Between ourselves and our real natures we interpose that wax figure of idealizations and selections which we call our character. We extend this into all our thinking. Between us and the realities of social life we build up a mass of generalizations, abstract ideas, ancient glories, and personal wishes. They simplify and soften experience. It is so much easier to talk of poverty than to think of the poor, to argue the rights of capital than to see its results. Pretty soon we come to think of the theories and abstract ideas as things in themselves. We worry about their fate and forget their original content.

WALTER LIPPMANN

A Preface to Politics

Tags: character


Every man whose business it is to think knows that he must for part of the day create about himself a pool of silence.

WALTER LIPPMANN

Public Opinion

Tags: silence


Most men, after a little freedom, have preferred authority with the consoling assurances and the economy of effort it brings.

WALTER LIPPMANN

A Preface to Morals

Tags: authority


Out of the opposition we make villains and conspiracies. If prices go up unmercifully the profiteers have conspired; if the newspapers misrepresent the news, there is a capitalist plot; if the rich are too rich, they have been stealing; if a closely fought election is lost, the electorate was corrupted; if a statesman does something of which you disapprove, he has been bought or influenced by some discreditable person. If workingmen are restless, they are the victims of agitators; if they are restless over wide areas, there is a conspiracy on foot. If you do not produce enough aeroplanes, it is the work of spies; if there is trouble in Ireland, it is German or Bolshevik "gold." And if you go stark, staring mad looking for plots, you see all strikes, the Plumb plan, Irish rebellion, Mohammedan unrest, the restoration of King Constantine, the League of Nations, Mexican disorder, the movement to reduce armaments, Sunday movies, short skirts, evasion of the liquor laws, Negro self-assertion, as sub-plots under some grandiose plot engineered either by Moscow, Rome, the Free Masons, the Japanese, or the Elders of Zion.

WALTER LIPPMANN

Public Opinion


The Bill of Rights does not come from the people and is not subject to change by majorities. It comes from the nature of things.
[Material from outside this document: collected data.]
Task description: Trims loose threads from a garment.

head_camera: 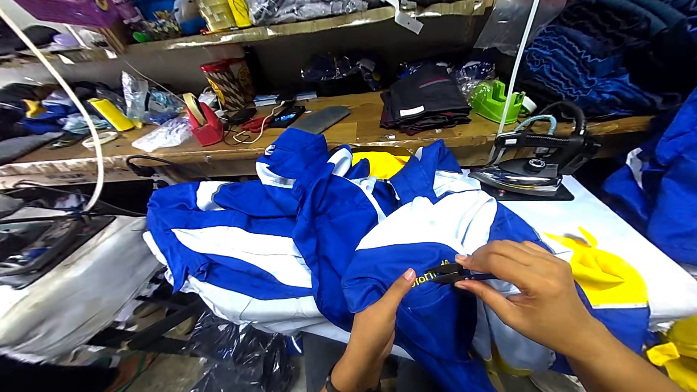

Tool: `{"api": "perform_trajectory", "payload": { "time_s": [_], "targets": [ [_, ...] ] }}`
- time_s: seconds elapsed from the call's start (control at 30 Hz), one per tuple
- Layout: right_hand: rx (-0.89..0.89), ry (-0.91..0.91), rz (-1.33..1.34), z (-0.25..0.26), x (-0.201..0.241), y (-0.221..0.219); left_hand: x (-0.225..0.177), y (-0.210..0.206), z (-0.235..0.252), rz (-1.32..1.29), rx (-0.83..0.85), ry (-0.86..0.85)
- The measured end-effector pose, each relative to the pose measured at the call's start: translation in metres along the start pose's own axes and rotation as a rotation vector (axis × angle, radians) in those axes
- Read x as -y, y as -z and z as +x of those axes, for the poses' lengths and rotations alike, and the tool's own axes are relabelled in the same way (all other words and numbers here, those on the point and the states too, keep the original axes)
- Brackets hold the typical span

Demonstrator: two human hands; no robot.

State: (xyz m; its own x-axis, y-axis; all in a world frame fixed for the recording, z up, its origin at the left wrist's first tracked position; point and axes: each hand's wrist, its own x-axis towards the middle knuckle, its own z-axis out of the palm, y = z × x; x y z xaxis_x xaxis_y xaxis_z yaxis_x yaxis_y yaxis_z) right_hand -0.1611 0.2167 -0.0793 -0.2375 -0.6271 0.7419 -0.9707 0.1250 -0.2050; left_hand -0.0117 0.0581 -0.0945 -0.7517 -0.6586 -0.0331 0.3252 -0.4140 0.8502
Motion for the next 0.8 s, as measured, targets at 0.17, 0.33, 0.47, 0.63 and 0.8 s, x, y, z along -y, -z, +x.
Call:
{"api": "perform_trajectory", "payload": {
  "time_s": [0.17, 0.33, 0.47, 0.63, 0.8],
  "targets": [
    [-0.007, 0.005, -0.018, 0.0, 0.001, 0.0, 0.001, 0.0, 0.0, -0.006, 0.002, -0.002],
    [-0.028, -0.063, 0.029, -0.007, 0.001, -0.009, 0.001, 0.001, -0.001, -0.038, 0.015, -0.002],
    [-0.064, -0.165, 0.105, -0.016, 0.004, -0.016, 0.004, 0.004, -0.005, -0.111, 0.109, 0.044],
    [-0.1, -0.168, 0.108, -0.019, 0.007, -0.016, 0.008, 0.002, -0.004, -0.075, 0.097, 0.044],
    [-0.087, -0.129, 0.023, -0.017, 0.003, -0.004, 0.007, 0.004, -0.001, -0.069, 0.065, 0.024]
  ]
}}
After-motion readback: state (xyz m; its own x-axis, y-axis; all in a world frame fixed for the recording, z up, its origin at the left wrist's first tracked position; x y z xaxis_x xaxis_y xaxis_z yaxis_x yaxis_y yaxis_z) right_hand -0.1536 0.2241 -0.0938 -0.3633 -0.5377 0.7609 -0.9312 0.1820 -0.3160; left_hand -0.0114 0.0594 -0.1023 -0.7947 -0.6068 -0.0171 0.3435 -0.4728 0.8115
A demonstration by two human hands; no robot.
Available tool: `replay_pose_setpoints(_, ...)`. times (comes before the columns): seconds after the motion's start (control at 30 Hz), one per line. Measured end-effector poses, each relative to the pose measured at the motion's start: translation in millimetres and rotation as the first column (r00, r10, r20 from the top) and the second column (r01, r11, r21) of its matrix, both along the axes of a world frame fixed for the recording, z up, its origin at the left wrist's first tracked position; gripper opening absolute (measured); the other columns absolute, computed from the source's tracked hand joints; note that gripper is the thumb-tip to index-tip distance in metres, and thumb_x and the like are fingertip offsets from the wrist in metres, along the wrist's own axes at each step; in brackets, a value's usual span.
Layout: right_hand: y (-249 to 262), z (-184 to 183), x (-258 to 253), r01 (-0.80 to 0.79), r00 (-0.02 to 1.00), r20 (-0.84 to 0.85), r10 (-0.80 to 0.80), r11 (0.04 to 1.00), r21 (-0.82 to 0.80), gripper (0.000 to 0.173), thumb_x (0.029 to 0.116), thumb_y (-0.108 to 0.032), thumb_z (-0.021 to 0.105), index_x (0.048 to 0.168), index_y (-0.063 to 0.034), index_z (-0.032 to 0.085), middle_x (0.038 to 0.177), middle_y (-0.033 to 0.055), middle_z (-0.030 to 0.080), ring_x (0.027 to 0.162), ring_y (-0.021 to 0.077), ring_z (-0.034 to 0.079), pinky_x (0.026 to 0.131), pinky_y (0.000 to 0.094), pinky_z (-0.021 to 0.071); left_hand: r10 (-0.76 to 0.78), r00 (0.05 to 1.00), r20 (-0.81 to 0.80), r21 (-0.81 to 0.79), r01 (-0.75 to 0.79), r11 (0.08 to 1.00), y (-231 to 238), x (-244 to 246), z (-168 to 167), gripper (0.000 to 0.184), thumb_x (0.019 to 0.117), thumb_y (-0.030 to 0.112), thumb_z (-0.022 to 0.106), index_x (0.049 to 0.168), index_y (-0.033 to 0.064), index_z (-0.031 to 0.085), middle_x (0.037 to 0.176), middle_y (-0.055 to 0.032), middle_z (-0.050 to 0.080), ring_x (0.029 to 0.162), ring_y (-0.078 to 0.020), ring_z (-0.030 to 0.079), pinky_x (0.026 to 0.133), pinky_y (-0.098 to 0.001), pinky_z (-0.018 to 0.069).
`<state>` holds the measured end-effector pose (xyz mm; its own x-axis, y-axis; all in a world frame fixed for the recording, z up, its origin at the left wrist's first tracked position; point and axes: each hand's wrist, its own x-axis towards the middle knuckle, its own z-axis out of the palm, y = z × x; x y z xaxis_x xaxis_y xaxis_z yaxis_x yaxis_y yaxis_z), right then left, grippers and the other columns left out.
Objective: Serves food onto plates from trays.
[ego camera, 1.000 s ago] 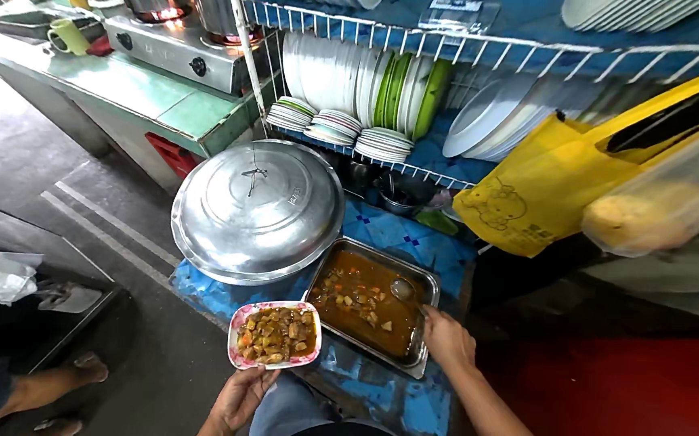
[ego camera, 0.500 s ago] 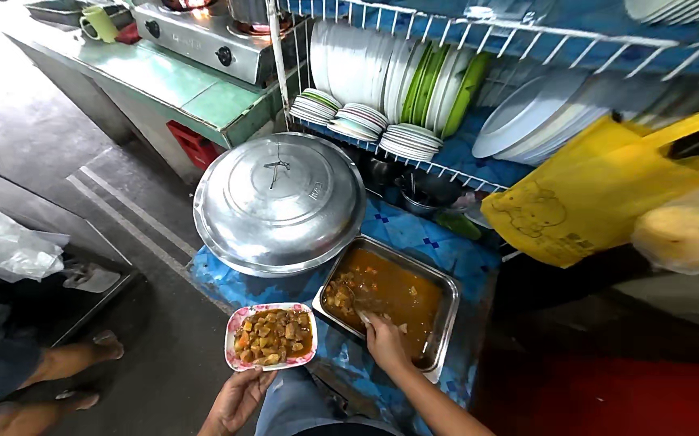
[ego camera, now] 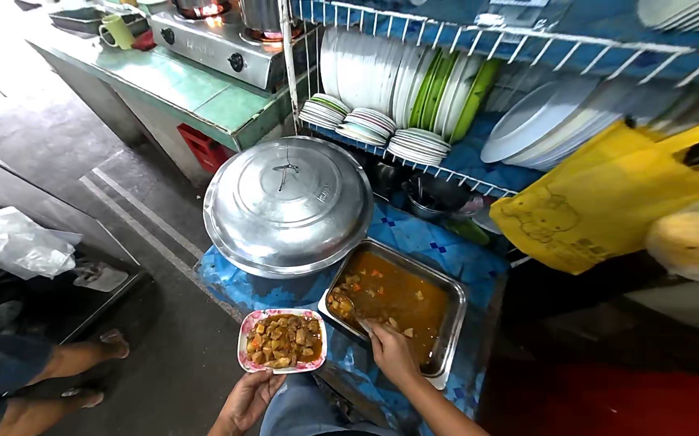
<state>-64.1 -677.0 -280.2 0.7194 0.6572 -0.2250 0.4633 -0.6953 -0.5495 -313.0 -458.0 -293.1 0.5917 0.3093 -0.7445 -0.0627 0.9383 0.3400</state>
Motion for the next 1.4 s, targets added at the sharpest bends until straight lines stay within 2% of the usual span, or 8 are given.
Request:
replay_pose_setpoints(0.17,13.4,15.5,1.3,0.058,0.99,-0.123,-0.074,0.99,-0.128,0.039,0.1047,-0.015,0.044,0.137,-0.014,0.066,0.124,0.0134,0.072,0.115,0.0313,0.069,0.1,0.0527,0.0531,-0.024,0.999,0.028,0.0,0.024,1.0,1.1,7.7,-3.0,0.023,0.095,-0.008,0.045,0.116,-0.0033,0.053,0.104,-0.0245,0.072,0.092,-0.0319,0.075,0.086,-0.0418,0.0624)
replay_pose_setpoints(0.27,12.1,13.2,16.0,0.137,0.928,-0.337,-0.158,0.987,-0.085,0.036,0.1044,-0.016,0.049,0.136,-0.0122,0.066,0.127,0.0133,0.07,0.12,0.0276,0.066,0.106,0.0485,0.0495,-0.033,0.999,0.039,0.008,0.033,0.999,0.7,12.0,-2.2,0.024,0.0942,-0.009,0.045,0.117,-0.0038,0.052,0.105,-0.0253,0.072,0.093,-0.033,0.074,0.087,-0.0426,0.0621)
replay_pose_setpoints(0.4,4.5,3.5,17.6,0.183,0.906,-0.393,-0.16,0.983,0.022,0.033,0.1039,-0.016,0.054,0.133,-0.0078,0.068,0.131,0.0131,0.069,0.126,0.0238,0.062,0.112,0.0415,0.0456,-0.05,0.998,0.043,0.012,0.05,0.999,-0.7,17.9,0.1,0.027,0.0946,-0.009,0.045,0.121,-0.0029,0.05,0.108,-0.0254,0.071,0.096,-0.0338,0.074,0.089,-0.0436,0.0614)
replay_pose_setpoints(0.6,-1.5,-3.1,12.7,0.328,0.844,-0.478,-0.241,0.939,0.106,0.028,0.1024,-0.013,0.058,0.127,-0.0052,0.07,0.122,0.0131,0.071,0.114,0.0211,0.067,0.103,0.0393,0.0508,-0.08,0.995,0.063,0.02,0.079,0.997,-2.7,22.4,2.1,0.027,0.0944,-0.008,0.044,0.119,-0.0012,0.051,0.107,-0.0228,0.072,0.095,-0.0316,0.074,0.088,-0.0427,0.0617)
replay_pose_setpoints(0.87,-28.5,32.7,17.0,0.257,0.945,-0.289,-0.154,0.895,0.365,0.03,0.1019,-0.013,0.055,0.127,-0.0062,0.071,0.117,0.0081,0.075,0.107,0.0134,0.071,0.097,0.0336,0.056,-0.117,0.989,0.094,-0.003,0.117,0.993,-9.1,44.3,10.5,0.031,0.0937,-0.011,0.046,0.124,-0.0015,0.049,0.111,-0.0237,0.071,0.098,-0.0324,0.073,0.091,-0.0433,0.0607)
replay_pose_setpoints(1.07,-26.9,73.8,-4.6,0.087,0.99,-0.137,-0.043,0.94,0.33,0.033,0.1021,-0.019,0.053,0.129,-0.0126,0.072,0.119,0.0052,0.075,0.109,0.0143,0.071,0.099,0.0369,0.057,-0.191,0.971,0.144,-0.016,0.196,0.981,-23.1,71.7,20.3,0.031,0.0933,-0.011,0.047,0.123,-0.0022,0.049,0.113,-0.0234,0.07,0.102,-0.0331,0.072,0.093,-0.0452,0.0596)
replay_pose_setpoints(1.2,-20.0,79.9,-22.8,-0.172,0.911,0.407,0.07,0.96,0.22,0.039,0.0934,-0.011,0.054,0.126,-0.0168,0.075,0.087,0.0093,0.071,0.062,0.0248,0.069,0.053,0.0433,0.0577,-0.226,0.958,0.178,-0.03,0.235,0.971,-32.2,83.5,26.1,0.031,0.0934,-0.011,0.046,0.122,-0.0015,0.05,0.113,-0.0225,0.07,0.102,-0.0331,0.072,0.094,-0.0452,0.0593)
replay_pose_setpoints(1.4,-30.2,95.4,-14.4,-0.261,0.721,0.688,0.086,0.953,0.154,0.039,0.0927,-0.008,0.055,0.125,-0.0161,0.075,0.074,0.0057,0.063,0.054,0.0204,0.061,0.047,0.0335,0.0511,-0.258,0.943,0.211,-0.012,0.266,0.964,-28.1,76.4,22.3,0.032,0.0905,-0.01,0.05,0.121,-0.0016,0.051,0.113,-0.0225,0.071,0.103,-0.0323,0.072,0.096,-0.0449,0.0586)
It declares the inalienable rights of man not only against all government but also against the people collectively.

WALTER LIPPMANN

The Essential Lippmann


The host of men who stand between a great thinker and the average man are not automatic transmitters. They work on the ideas; perhaps that is why a genius usually hates his disciples.

WALTER LIPPMANN

A Preface to Politics

Tags: genius


The size of a man's income has considerable effect on his access to the world beyond his neighborhood. With money he can overcome almost every tangible obstacle of communication, he can travel, buy books and periodicals, and bring within the range of his attention almost any known fact of the world.

WALTER LIPPMANN

Public Opinion

Tags: money


When distant and unfamiliar and complex things are communicated to great masses of people, the truth suffers a considerable and often a radical distortion. The complex is made over into the simple, the hypothetical into the dogmatic, and the relative into an absolute.

WALTER LIPPMANN

The Public Philosophy


When philosophers try to be politicians they generally cease to be philosophers.